- April 3, 2012
Sen. Carper Highlights Local Impact of Bipartisan JOBS Act
Companies like Wawa will benefit from JOBS Act's provisions to help companies expand and hire
WILMINGTON – Today, Sen. Tom Carper (D-Del.) highlighted how the Jumpstart Our Business Startups Act (JOBS) can benefit local companies with Wawa officials and associates at their store on Philadelphia Pike in Claymont, Del. This bipartisan legislation includes several provisions to help business grow and hire new workers. The President will sign the bill into law later this week.
Two of the main provisions in the package – Private Company Flexibility and Growth and The Reopening American Capital Markets to Emerging Growth Companies Act – were championed by Sen. Carper. The JOBS Act was approved by Congress with strong bipartisan support, passing the Senate by a vote of 73 to 26 and passing the House of Representatives by vote of 380 to 41.
“One of the primary roles of government is to create and maintain a nurturing environment for job creation and job preservation,” said Sen. Carper. “This jobs package encourages companies to keep and grow jobs right here in America by providing better access to capital and modernizing a portion of our nation’s regulatory framework. These measures embrace America’s entrepreneurial spirit, and I am encouraged that my colleagues could come together to find bipartisan solutions. If we can continue to work together like we did to pass the JOBS Act, I believe that American companies will better be able to compete, and we’ll put more Delawareans and more Americans back to work while we do it.”
Also announced today were a new Wawa store prototype and the location of new Wawa store locations in New Castle County.
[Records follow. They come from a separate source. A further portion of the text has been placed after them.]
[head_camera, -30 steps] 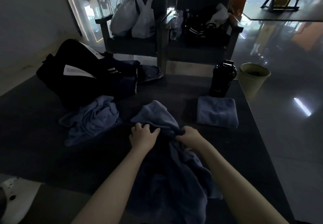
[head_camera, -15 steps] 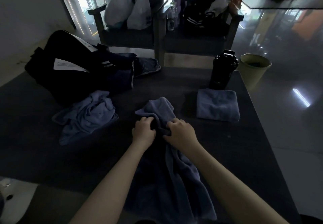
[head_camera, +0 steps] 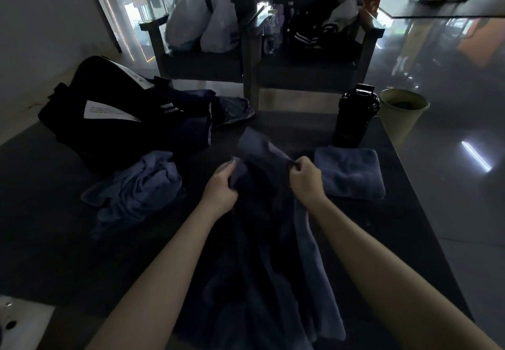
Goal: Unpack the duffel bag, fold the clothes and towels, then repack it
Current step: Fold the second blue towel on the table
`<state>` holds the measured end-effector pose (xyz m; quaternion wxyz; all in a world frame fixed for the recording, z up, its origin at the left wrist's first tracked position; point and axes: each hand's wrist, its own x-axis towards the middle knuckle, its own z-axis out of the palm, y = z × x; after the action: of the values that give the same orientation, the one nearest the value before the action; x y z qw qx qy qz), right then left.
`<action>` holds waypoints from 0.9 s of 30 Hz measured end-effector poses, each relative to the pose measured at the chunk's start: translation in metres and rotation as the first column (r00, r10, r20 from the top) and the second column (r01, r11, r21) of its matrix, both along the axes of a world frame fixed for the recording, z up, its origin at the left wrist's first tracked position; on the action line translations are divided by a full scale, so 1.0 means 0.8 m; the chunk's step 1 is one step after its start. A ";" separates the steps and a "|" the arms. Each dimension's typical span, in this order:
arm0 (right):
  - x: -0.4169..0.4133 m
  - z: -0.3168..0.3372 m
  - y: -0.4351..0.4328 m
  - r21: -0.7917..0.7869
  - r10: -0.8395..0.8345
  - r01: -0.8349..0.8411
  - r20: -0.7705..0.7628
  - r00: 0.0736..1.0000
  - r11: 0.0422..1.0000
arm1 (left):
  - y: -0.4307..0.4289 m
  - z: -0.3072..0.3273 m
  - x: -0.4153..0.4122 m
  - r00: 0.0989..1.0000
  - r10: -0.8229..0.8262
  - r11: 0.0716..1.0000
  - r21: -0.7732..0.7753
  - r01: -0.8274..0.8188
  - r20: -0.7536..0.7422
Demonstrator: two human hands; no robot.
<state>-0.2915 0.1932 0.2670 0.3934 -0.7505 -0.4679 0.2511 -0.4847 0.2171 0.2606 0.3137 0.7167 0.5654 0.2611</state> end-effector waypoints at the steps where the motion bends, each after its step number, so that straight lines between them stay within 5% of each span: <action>1: 0.010 0.002 0.003 0.001 -0.052 0.052 0.022 0.998 0.999 | 0.007 0.003 -0.002 1.000 0.028 1.000 0.006 -0.028 0.000; 9: 0.053 -0.012 0.008 -0.037 -0.124 0.159 0.458 0.880 0.987 | 0.029 -0.017 -0.005 0.979 0.081 0.996 -0.033 -0.088 -0.189; 15: 0.058 0.015 0.023 0.275 -0.253 0.154 0.373 0.893 0.949 | 0.050 -0.009 0.002 0.932 0.226 0.967 0.179 -0.180 -0.283; 22: 0.059 0.002 0.018 0.021 -0.044 0.038 0.517 0.855 0.999 | 0.055 -0.010 0.003 0.823 0.152 0.975 -0.054 -0.216 -0.547; 27: 0.028 -0.011 -0.038 0.042 0.049 -0.092 0.595 0.802 0.995 | -0.013 -0.013 0.012 0.801 0.234 0.971 0.086 -0.224 -0.552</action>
<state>-0.2693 0.1631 0.2578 0.2438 -0.7594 -0.6032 0.0023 -0.4747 0.2067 0.2502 0.0953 0.6906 0.7124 0.0811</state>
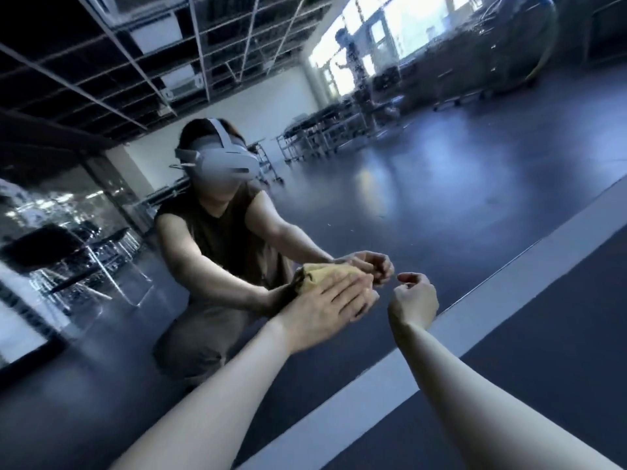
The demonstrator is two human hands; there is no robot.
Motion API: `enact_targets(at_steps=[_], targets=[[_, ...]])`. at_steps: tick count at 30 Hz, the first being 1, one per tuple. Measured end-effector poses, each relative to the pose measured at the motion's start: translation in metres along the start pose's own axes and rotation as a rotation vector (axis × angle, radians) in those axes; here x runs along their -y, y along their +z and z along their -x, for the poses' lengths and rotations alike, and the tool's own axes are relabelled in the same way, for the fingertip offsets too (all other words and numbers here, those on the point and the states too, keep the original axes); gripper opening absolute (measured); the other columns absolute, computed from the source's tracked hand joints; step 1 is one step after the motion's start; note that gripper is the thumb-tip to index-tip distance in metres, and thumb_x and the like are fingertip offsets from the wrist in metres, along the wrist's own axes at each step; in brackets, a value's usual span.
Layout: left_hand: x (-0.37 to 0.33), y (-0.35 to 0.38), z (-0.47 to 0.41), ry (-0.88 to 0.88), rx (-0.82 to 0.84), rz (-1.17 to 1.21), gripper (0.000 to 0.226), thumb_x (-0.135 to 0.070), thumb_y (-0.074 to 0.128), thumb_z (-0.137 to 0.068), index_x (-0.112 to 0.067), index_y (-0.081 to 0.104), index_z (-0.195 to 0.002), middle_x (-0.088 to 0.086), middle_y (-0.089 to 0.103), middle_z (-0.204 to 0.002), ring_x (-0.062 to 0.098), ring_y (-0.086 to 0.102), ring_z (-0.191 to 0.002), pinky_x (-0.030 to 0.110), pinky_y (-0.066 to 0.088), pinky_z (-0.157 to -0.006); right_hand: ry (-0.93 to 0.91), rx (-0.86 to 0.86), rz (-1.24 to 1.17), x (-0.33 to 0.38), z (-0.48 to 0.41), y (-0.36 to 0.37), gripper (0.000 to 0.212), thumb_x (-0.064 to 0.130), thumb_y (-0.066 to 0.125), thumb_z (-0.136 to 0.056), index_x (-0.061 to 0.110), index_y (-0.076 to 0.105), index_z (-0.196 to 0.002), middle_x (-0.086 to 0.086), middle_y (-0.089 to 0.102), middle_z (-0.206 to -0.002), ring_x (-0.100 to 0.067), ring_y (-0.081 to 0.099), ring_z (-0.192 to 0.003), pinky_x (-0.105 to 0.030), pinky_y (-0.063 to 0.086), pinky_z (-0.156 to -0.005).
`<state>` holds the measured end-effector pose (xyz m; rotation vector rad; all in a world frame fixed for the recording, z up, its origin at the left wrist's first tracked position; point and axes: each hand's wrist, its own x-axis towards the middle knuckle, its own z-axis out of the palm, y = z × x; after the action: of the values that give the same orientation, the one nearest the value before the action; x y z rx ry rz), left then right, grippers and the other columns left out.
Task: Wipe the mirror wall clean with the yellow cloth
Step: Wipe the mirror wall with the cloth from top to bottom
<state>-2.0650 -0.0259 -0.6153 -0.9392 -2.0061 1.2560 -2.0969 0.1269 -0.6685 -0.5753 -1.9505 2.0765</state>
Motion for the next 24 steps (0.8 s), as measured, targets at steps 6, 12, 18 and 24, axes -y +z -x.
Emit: enact_targets(at_steps=[6,12,18,24], targets=[[0.109,-0.038,-0.077,-0.409,-0.207,-0.088,0.056,-0.02,0.039,-0.077,-0.018,0.037,-0.134,0.007,0.051,-0.137,0.033,0.041,-0.129,0.056,0.022,-0.108,0.003,0.016,-0.045,-0.001,-0.018,0.001,0.025,0.002,0.047,-0.087,0.007,0.064,-0.105,-0.016,0.061,-0.112,-0.03,0.057,-0.102,-0.024,0.035,-0.076],[0.007,-0.002,-0.073,-0.27,-0.072,0.009,0.05,-0.015,0.04,-0.078,-0.015,0.059,-0.125,0.01,0.057,-0.13,0.03,0.054,-0.12,0.042,0.016,-0.113,0.046,-0.021,-0.072,-0.007,-0.022,-0.008,0.024,0.002,0.048,-0.089,0.004,0.056,-0.111,-0.016,0.057,-0.118,-0.029,0.054,-0.106,-0.022,0.032,-0.077],[-0.018,0.011,-0.067,0.135,0.139,-0.034,0.048,-0.03,0.047,-0.075,-0.015,0.066,-0.116,0.004,0.062,-0.123,0.024,0.054,-0.117,0.042,0.011,-0.113,0.036,-0.03,-0.039,-0.021,-0.028,-0.014,0.03,-0.005,0.053,-0.082,0.002,0.056,-0.111,-0.016,0.054,-0.117,-0.028,0.054,-0.102,-0.014,0.028,-0.07],[0.09,-0.026,-0.144,-0.369,-0.105,-0.062,0.059,-0.027,0.065,-0.069,-0.019,0.056,-0.127,0.002,0.055,-0.134,0.025,0.049,-0.126,0.054,0.028,-0.107,0.06,-0.064,-0.041,-0.027,-0.046,-0.013,0.037,-0.013,0.038,-0.082,0.001,0.056,-0.112,-0.016,0.056,-0.114,-0.029,0.053,-0.104,-0.017,0.03,-0.077]])
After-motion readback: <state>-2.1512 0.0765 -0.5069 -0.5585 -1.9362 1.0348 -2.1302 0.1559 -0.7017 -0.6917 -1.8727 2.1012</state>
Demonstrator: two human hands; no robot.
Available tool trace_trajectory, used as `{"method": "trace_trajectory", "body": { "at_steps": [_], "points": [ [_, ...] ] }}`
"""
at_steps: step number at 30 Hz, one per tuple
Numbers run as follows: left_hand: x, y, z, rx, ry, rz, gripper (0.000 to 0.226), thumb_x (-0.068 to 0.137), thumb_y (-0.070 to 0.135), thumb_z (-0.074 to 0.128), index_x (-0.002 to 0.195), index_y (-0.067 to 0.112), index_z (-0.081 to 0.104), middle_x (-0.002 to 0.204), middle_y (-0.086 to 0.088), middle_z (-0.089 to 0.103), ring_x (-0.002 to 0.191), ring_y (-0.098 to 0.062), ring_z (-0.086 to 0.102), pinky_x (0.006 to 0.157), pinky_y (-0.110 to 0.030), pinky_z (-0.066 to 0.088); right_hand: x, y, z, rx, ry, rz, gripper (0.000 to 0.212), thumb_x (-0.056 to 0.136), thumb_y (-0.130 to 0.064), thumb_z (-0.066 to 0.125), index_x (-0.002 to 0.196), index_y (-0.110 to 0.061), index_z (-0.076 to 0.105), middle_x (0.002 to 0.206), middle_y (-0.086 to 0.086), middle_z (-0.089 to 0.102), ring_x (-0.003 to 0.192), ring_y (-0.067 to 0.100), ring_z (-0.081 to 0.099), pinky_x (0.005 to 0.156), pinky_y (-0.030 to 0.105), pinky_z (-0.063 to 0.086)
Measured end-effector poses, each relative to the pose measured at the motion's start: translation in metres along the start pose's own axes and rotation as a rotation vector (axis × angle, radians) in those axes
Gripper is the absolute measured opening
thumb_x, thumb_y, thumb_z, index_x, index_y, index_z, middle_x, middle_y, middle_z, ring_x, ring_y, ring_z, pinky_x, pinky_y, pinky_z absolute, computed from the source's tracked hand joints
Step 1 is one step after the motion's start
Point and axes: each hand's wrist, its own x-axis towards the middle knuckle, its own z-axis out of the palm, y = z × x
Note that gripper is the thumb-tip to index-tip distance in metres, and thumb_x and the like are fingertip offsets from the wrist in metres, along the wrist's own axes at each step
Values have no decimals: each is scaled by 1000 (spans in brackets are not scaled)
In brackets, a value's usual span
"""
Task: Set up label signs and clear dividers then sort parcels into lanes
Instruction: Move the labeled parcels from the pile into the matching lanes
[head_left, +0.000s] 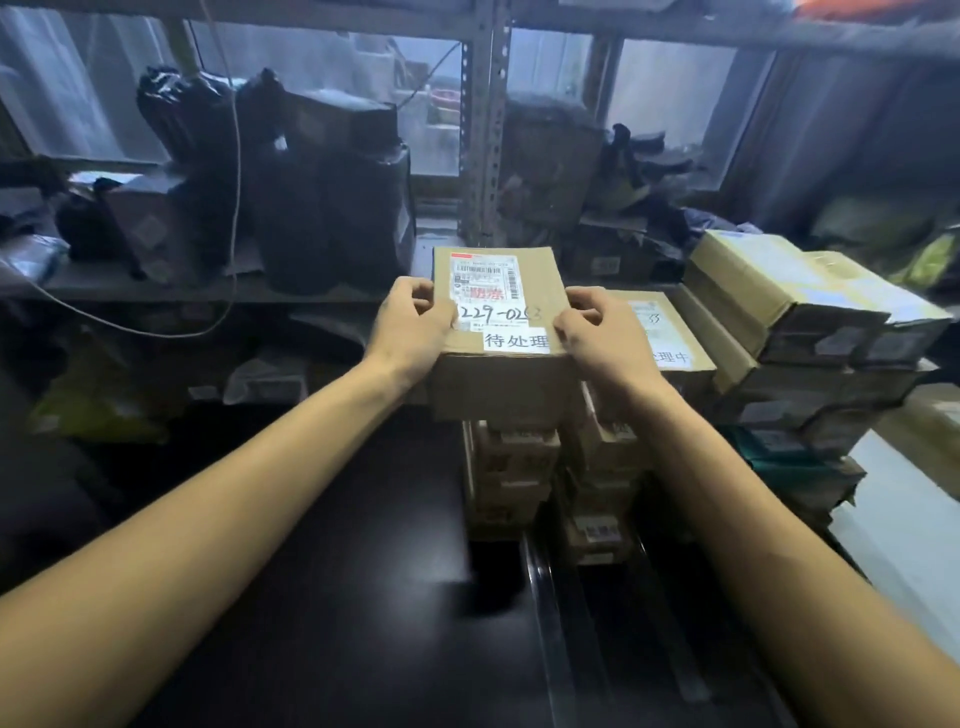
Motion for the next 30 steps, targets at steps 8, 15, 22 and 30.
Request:
{"method": "trace_trajectory", "body": {
  "at_steps": [8,15,22,30],
  "points": [
    [41,-4,49,34,-86,-36,21,91,19,57,112,16,54,108,0,63,100,-17,64,91,-36,53,47,22,-11,-108,44,26,34,95,-28,51,128,-30,60,122,-4,66,100,13,59,94,44,53],
    [72,-7,70,48,-41,-59,21,91,23,57,111,17,54,107,1,61,100,-17,64,89,-36,54,83,28,-15,-193,-5,22,35,95,-23,47,127,-22,61,127,1,66,114,22,59,100,44,47],
    [70,-36,82,251,-81,-119,30,95,37,48,119,20,48,126,-3,57,111,-23,59,99,-45,48,92,47,-3,-386,-74,-6,34,99,-22,43,131,-19,53,132,6,61,116,31,56,88,37,41],
    [72,-35,83,351,-63,-72,29,96,37,48,119,20,46,126,-5,56,109,-24,58,94,-44,50,95,48,5,-535,-149,-89,34,101,-15,39,133,-8,48,129,16,58,117,37,52,80,36,34]
  ]
}}
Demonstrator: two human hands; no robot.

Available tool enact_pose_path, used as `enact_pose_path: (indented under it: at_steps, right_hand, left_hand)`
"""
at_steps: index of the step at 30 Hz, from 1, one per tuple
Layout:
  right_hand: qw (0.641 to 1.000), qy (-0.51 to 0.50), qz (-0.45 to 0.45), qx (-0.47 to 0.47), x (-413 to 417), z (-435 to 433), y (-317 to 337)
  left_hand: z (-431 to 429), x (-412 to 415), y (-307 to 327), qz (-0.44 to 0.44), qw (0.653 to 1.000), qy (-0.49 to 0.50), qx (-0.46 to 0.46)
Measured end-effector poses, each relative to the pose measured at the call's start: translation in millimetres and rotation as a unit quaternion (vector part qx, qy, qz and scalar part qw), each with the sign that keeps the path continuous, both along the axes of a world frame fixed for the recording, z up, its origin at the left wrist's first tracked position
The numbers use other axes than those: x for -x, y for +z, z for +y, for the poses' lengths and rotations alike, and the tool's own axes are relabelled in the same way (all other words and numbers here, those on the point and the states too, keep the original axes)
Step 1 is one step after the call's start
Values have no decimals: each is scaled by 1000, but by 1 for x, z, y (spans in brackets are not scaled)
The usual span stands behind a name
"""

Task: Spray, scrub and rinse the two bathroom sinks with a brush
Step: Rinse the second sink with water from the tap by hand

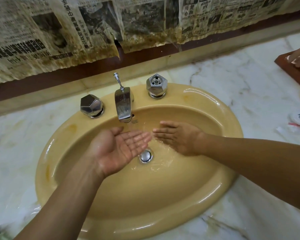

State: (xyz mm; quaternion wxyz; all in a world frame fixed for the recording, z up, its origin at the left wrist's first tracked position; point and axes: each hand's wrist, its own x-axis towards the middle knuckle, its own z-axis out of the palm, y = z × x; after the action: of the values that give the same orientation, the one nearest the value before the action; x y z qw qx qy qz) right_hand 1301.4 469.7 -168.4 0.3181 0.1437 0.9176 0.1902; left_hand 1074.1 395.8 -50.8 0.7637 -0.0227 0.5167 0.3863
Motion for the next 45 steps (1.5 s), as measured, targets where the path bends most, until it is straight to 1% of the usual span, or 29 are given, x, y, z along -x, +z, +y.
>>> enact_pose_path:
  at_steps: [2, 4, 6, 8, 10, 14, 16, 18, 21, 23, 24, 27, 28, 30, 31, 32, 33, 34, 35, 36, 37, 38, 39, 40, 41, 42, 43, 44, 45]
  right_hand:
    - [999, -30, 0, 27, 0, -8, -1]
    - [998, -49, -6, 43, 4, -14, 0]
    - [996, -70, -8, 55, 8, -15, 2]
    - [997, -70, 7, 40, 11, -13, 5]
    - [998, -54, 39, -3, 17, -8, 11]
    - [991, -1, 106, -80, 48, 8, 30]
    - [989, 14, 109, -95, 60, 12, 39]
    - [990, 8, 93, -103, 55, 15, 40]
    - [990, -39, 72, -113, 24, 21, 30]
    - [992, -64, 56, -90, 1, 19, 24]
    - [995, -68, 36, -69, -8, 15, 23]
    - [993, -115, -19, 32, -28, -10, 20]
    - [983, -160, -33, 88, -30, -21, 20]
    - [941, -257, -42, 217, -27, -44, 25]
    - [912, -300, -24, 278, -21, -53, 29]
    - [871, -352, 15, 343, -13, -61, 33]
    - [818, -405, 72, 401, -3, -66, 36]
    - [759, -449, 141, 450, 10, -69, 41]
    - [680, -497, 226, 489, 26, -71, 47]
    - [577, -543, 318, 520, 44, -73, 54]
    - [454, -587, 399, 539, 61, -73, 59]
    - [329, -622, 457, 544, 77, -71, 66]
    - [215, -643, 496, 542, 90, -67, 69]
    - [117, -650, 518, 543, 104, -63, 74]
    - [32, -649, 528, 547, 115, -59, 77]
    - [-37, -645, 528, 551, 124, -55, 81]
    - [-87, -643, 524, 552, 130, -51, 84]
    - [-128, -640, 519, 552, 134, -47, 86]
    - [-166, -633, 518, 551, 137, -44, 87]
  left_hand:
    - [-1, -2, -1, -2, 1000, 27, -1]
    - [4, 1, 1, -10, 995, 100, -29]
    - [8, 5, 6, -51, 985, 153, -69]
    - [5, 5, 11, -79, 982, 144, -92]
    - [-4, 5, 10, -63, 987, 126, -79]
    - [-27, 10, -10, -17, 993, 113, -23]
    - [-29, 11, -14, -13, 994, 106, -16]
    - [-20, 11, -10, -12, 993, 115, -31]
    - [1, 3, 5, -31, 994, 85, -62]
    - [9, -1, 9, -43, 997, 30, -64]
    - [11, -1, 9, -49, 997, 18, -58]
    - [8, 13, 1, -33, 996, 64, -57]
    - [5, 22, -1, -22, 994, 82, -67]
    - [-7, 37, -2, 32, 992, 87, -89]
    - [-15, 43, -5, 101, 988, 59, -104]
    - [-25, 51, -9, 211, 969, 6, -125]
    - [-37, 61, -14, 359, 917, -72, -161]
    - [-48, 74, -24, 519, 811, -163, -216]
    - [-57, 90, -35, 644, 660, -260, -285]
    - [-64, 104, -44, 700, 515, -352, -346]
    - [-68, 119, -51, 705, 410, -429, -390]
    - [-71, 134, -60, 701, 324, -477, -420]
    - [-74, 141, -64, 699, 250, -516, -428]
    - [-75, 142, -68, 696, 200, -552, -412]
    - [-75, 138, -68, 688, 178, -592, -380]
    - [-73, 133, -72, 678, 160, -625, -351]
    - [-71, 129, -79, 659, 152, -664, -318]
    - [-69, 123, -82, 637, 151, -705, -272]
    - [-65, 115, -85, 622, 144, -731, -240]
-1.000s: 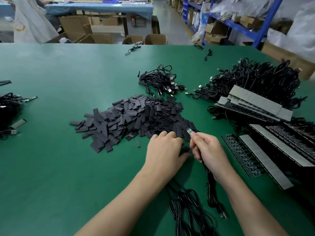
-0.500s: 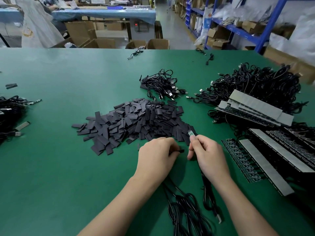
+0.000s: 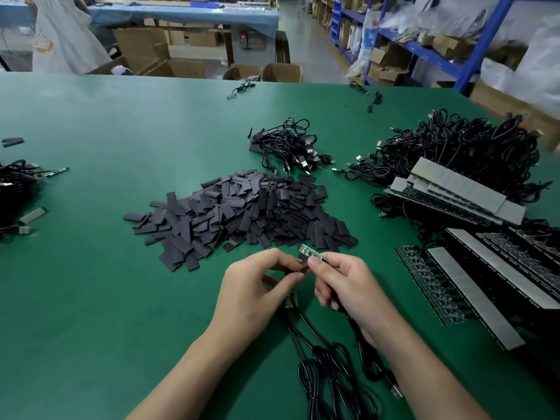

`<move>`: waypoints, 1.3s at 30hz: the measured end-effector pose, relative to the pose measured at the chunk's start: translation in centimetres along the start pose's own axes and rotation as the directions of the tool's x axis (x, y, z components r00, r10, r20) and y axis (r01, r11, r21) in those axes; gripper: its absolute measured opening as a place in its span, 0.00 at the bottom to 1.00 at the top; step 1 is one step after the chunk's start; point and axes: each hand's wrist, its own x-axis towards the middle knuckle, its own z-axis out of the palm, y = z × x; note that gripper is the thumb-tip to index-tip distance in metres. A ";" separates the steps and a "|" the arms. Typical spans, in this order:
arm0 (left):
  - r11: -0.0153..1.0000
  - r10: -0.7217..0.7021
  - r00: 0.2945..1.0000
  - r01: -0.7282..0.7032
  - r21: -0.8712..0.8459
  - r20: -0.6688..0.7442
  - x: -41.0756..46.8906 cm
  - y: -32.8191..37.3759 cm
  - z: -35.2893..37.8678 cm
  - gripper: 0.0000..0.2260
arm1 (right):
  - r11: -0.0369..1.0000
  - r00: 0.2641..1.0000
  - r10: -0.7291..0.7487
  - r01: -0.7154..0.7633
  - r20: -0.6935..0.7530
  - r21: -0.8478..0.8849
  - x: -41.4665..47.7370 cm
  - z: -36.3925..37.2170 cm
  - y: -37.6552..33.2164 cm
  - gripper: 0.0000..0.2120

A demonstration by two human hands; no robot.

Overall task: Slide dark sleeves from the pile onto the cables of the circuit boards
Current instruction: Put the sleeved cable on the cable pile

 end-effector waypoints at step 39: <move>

“The passing of this legislation will enable Wawa to grow and expand as a family and ESOP-owned business and brand,” said Howard Stoeckel, Wawa CEO. “We appreciate Senator Carper’s efforts to design and support this bill which enables privately-held companies the flexibility needed to focus on growth and to continue to be strong economic drivers in the communities we serve.”
Private Company Flexibility and Growth Act – The Shareholder Threshold bill
Introduced by Sen. Tom Carper (D-Del.) and Sen. Pat Toomey (R-Pa.)
PROBLEM: Currently, the shareholder threshold says when a company exceeds 500 shareholders, it must comply with costly regulations associated with going public. The shareholder limit was set in 1964 and the ensuing regulations can hinder the growth of companies that determine it is in their best interest to stay private. Some companies, particularly start-ups, need the flexibility that staying private offers so they can focus on such things as research and development instead of focusing their attention on how to meet or exceed the earnings expectations of analysts and others.
SOLUTION: Sens. Carper and Toomey’s bill would modernize the shareholder threshold by raising the limit to 2,000, while also exempting employees from being included in the shareholder threshold. This bill will allow start-ups to provide employees the opportunity to share in the growth of a company through ownership without triggering the shareholder threshold, providing companies with flexibility to grow in a way that’s best for the company and its employees.
The Reopening American Capital Markets to Emerging Growth Companies Act
Cosponsored by Sen. Tom Carper (D-Del.);Introduced by Sens. Chuck Schumer (D-N.Y.) and Pat Toomey (R-Pa.) and by U.S. Rep. John Carney (D-Del.)
PROBLEM: In 1996, Initial Public Offerings (IPO) were at an all-time high, with 791 companies going public that year. However in 2008, IPOs fell to a low of 45. Companies often cite increased regulation as the reason IPOs have become more costly. Some studies estimate that the initial cost to go public is over $2 million dollars, with an annual cost to stay public of over $1 million dollars.
SOLUTION: This legislation, which embraces the recommendations of the non-partisan IPO Taskforce that emerged out of a conference convened by Treasury in March 2011 on Access to Capital, will address these concerns by creating an on-ramp for emerging growth companies to comply with certain regulations and costs associated with going public. This on-ramp is temporary and simply provides for an easier transition. These companies aren’t permanently exempted from rules or regulations. This legislation includes a balanced definition of “Emerging Growth Company” designed to reach a meaningful group of potential issuers. It will help ensure that once again IPOs become a desirable option for companies. This measure provides smaller companies with a temporary, cost-effective avenue to take their company public, should they choose to do so.